Op-ed: Environmental racism in action—the Trump Administration’s plans to gut the National Environmental Policy Act

Tags


There’s no content to show here yet.

The Trump administration is trying mightily to gut the 50-year-old National Environmental Policy Act (NEPA), the law that mandates rigorous, science-based environmental impact reviews for major infrastructure and construction projects prior to federal permitting.


NEPA also reserves significant time for the public to weigh in on the impact of projects to their communities.

The loss of public input in the administration’s proposed changes to NEPA has environmental justice leaders up in arms. For them, the silencing amounts to regulatory racism.

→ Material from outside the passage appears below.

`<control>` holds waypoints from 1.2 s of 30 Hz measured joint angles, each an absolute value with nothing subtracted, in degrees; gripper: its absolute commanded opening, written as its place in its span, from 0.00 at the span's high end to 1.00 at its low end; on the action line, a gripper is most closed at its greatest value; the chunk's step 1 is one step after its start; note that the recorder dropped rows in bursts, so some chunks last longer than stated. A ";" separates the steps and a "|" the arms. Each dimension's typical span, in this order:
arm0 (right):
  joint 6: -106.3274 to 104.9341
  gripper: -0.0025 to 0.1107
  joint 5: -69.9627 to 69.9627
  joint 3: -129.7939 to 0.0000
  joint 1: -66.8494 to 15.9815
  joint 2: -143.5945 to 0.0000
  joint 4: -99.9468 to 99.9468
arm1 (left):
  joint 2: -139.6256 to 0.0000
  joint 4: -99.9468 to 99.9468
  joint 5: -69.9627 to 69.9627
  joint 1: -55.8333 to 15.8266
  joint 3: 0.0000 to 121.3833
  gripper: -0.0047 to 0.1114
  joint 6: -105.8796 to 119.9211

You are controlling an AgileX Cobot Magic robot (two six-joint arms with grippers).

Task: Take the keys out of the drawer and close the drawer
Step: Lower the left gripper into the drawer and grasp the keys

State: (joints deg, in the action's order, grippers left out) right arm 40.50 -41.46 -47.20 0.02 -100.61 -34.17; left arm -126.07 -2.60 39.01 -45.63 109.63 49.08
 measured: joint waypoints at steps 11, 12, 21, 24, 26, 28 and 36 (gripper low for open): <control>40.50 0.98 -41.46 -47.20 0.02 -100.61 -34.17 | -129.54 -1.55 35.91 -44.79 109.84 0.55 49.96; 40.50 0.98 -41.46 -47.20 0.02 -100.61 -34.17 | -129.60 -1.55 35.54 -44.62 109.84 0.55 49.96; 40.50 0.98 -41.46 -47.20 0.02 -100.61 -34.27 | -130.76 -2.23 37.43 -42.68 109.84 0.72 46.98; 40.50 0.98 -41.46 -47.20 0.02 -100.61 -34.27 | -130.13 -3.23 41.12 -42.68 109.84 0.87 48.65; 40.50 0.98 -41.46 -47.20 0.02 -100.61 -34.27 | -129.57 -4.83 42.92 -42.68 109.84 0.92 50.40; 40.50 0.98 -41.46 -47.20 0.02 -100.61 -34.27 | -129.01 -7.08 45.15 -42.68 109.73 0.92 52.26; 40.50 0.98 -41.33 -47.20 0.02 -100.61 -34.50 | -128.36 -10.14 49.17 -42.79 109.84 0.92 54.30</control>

At a February 25 public hearing on the proposal in Washington, D.C., Hilton Kelley, a 2011 Goldman Environmental Prize winner for his work in reducing emissions from petrochemical facilities and incinerators in Port Arthur, Texas, told the White House Council on Environmental Quality (CEQ) that, with at least six explosions and plant accidents in his city over the last year, the events had become so common that children play basketball right through the noise and plumes.

“When you’re talking about weakening NEPA and expediting a process, this is what happens,” Kelley said, as reported by the Associated Press. “Don’t lessen the regulation. Don’t silence our voices.”

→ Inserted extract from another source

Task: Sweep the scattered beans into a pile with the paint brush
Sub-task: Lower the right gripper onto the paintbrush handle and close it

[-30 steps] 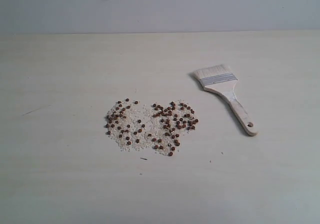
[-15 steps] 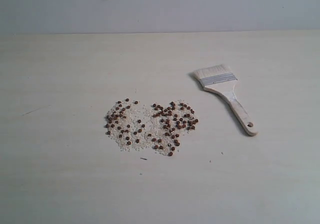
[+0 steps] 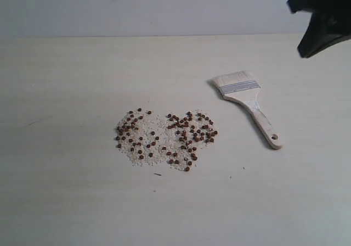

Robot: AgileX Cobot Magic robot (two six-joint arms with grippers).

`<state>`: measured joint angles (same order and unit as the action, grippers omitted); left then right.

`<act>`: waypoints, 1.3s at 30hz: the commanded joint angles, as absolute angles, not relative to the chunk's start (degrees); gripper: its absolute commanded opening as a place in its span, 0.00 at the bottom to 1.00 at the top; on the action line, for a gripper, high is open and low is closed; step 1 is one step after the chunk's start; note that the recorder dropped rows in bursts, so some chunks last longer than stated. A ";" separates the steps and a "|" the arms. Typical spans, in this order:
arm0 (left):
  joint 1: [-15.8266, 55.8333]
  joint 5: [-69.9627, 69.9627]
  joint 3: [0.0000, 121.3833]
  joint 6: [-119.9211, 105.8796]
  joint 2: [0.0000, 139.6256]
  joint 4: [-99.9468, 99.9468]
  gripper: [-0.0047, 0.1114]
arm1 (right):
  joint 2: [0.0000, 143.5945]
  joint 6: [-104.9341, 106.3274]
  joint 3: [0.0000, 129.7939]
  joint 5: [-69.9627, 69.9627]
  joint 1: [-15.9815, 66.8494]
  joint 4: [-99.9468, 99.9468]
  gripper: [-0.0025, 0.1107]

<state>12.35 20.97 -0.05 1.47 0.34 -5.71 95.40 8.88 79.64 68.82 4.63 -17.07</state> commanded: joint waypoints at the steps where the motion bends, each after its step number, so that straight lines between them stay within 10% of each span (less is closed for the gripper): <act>1: 12.81 20.62 0.00 1.93 0.00 -5.72 0.04 | 104.69 1.70 82.06 69.96 11.62 -6.29 0.02; 9: 12.81 20.62 0.00 1.93 0.00 -5.72 0.04 | 114.04 0.48 85.11 67.16 17.69 3.52 0.05; 20: 12.81 20.62 0.00 1.93 0.00 -5.72 0.04 | 117.59 4.76 84.99 53.38 17.16 0.00 0.54; 39: 13.50 20.62 0.00 1.93 0.00 -5.72 0.04 | 121.81 4.76 84.90 52.67 15.60 0.00 0.55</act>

That is precisely what the Trump administration is trying to do to in rewriting the implementation guidelines for this bipartisan act signed by President Nixon and designed to allow the public input needed to ensure that “man and nature can exist in productive harmony.”

Cheered on by the US Chamber of Commerce and the nation’s leading fossil fuel, chemical, construction, manufacturing, airline, trucking, and farming interests, the Trump administration is trying to cut the average time for environmental reviews by more than half.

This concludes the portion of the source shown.